# Try it
Pull every line of the entries that has the word "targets".

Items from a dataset
+ + + + + + +
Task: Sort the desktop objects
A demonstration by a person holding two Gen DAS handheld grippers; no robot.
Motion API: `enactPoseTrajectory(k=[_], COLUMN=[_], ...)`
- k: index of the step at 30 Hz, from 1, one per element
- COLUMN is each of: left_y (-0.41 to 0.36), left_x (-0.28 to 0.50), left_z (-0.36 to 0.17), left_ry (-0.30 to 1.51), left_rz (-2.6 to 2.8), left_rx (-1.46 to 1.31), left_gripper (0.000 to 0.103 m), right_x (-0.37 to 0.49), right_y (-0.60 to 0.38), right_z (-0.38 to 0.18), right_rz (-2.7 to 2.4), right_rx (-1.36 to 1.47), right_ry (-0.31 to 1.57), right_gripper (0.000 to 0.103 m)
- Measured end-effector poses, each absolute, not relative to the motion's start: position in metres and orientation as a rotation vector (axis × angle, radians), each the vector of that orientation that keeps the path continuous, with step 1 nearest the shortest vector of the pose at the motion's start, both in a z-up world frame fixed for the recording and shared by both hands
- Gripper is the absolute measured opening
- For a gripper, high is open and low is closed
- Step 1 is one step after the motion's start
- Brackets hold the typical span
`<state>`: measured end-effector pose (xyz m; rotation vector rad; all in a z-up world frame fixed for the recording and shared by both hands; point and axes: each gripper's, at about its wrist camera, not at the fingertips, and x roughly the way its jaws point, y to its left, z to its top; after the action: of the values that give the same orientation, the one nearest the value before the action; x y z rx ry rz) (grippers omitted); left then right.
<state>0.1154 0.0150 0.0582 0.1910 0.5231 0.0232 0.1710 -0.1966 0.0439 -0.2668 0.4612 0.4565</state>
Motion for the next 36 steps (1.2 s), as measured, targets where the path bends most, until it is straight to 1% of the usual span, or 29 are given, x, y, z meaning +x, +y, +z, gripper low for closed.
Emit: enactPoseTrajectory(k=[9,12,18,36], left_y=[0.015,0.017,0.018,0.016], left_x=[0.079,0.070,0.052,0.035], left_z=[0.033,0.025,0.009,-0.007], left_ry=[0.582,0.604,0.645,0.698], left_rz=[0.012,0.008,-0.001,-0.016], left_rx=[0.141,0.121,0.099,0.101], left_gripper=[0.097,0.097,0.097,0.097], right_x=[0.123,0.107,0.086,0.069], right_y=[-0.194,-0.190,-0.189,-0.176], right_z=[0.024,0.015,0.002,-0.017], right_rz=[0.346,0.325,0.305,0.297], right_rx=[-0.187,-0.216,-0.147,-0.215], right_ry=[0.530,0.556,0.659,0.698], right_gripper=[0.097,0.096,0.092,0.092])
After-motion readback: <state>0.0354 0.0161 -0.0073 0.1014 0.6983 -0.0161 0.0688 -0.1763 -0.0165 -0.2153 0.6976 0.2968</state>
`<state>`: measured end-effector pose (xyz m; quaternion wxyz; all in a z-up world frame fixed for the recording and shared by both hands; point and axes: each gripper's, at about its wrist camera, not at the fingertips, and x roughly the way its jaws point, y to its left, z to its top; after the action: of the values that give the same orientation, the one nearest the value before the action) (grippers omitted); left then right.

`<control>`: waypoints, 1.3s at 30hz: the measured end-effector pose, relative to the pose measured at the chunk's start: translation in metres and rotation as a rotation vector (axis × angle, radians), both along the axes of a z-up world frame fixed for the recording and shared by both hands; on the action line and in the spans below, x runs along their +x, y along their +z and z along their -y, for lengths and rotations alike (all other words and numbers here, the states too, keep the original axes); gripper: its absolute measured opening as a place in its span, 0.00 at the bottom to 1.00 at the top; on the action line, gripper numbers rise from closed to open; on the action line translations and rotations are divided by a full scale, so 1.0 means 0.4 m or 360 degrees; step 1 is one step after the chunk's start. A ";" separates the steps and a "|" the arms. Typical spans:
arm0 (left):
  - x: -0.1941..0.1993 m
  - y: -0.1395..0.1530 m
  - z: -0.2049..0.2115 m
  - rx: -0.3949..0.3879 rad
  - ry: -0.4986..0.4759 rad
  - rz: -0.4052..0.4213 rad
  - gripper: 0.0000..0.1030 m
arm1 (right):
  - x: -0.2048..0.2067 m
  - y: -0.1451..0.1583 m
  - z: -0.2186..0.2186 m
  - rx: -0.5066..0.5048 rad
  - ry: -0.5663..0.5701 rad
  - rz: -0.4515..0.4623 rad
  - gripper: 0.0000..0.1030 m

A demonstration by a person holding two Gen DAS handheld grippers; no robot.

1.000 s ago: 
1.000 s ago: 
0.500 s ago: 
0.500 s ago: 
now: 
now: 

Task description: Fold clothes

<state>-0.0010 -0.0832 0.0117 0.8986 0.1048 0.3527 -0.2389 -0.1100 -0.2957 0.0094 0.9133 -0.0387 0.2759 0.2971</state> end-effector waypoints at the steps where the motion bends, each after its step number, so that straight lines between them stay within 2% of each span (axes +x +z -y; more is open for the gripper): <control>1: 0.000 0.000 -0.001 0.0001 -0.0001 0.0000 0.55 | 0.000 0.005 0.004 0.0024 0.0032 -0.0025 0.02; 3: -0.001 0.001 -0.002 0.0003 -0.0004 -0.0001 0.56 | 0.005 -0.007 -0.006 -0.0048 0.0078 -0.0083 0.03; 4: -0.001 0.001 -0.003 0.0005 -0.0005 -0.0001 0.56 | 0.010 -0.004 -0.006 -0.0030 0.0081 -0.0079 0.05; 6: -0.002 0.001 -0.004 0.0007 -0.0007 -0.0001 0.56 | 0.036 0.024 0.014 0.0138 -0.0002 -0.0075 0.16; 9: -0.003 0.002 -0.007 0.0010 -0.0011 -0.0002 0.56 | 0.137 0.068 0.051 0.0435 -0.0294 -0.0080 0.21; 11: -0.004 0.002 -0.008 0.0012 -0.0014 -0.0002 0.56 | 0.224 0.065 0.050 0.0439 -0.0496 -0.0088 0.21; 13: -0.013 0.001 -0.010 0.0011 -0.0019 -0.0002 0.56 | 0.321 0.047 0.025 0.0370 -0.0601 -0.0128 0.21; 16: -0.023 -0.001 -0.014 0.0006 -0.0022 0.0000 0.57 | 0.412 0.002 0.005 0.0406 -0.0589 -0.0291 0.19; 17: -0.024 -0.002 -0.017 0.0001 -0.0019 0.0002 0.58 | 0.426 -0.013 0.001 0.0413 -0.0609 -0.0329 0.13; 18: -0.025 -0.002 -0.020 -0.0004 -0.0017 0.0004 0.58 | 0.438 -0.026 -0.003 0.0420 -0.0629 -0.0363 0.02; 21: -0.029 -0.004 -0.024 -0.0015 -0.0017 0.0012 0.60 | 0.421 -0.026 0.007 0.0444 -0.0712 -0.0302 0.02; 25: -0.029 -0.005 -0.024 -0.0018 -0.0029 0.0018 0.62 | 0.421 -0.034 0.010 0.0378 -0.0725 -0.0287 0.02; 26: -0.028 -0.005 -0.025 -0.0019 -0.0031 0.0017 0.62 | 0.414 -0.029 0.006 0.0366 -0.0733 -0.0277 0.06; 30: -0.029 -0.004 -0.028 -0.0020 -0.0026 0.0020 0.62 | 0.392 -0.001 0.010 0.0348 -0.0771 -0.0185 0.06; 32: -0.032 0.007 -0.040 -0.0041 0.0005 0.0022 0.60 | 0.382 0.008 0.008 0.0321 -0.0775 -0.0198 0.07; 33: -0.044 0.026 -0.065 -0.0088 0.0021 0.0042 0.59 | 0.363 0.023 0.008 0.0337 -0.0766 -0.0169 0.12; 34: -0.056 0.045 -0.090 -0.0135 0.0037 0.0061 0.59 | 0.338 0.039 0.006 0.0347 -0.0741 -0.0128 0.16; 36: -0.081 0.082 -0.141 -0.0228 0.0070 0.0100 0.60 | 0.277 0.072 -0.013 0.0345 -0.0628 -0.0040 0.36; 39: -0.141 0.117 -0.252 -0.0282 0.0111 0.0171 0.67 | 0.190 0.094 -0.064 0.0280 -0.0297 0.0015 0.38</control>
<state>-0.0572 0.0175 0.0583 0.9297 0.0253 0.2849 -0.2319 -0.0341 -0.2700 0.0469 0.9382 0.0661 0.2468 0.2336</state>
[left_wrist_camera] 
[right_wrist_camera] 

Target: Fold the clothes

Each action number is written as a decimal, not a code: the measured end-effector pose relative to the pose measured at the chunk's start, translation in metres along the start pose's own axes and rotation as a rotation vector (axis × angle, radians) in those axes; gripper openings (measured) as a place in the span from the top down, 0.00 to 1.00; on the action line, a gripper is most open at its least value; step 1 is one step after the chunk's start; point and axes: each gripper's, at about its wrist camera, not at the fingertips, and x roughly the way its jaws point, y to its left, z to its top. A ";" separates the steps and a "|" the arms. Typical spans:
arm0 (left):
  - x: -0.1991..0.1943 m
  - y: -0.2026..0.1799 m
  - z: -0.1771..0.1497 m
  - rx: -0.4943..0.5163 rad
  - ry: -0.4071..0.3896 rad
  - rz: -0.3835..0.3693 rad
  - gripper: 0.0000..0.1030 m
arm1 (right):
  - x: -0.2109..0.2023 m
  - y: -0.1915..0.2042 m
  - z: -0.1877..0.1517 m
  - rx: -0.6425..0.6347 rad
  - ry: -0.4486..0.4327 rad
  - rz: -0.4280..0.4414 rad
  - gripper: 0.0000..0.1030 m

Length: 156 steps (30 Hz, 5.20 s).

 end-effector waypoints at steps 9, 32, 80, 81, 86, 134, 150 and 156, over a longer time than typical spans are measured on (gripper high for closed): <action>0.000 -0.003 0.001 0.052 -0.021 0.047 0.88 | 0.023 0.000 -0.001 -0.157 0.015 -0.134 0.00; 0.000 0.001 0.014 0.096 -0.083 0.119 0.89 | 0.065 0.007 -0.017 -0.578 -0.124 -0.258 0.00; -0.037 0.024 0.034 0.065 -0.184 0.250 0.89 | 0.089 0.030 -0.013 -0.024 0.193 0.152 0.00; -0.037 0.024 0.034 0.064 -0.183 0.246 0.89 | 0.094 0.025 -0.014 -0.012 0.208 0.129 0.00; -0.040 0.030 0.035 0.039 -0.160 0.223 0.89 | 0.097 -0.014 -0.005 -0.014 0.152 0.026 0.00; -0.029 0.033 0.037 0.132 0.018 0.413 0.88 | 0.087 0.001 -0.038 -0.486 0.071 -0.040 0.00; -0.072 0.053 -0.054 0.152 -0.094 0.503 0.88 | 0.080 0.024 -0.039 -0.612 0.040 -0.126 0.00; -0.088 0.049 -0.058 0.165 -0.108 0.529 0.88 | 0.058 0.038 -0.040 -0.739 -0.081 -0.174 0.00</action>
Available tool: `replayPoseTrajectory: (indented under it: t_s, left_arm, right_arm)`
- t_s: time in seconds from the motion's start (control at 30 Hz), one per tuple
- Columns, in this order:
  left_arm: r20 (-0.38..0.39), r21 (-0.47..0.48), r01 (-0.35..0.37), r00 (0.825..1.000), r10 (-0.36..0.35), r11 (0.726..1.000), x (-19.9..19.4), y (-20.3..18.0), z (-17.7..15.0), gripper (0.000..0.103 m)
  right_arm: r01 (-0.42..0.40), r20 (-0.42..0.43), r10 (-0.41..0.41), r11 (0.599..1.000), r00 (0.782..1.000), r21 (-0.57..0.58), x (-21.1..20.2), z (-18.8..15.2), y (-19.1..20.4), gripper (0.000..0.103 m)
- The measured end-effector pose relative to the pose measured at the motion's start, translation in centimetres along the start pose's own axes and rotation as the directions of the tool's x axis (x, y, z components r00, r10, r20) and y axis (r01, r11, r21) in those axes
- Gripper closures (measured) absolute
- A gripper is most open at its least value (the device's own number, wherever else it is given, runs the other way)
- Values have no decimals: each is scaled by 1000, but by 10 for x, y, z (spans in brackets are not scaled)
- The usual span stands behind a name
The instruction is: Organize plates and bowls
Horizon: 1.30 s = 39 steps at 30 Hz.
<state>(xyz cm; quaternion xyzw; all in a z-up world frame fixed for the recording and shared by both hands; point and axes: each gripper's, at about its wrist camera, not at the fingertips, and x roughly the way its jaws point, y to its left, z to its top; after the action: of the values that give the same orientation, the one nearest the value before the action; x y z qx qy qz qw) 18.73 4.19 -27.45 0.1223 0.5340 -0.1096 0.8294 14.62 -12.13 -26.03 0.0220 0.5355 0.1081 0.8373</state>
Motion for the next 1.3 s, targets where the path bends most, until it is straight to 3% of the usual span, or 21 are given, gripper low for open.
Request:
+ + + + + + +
# Written solution
Motion for the next 36 steps (1.2 s), as measured, targets where the path bends most, until it is straight to 1% of the usual span, or 29 are given, x, y, z meaning +x, +y, +z, gripper low for closed.
Motion for the next 1.3 s, targets where the path bends most, until it is straight to 3% of the usual span, or 21 are given, gripper low for open.

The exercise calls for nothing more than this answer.